EXERCISE AIM:
Nothing outside the stretch is wanted. Repeat exactly the lines of the listing below from the one that contains "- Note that" through the one that contains "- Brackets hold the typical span", both ends included.

DATA EXCERPT:
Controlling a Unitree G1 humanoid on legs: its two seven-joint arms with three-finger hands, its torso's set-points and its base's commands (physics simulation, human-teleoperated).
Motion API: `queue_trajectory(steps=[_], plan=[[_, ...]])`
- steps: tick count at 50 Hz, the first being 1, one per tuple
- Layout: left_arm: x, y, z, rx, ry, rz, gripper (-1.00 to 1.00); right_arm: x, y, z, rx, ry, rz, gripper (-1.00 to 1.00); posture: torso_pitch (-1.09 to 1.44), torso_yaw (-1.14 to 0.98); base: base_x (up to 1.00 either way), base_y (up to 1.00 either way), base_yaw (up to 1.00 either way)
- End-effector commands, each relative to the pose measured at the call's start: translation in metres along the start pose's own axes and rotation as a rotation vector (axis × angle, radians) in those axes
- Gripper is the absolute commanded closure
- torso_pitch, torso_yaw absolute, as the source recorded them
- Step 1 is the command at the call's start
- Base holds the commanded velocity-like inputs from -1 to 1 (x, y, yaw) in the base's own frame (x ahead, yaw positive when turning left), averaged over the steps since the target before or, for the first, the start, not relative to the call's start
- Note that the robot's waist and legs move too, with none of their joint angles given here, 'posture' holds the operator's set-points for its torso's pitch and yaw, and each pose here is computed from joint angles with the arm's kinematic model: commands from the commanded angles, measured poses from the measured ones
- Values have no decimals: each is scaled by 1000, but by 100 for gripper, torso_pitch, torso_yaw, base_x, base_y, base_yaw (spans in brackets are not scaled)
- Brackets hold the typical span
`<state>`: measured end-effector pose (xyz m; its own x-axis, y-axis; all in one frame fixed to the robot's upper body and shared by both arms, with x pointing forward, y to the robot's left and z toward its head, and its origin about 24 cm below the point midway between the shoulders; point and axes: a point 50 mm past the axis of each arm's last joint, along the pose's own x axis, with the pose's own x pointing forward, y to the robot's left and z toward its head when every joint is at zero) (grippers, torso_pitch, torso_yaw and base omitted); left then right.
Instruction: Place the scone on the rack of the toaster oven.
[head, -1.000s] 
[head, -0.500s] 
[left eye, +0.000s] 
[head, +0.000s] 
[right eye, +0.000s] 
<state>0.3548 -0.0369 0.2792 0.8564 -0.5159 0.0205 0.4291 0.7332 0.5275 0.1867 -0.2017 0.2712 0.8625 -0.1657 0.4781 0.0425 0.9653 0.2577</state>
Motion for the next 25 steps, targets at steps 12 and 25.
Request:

EXERCISE SOLUTION:
- Note that the robot's waist and legs move too, with none of their joint angles given here, 'posture' holds the operator's set-points for its torso's pitch and yaw, and each pose here is computed from joint angles with the arm's kinematic model: commands from the commanded angles, measured poses from the measured ones
- Values have no decimals: each is scaled by 1000, but by 100 for gripper, torso_pitch, torso_yaw, base_x, base_y, base_yaw (spans in brackets are not scaled)
- Brackets hold the typical span

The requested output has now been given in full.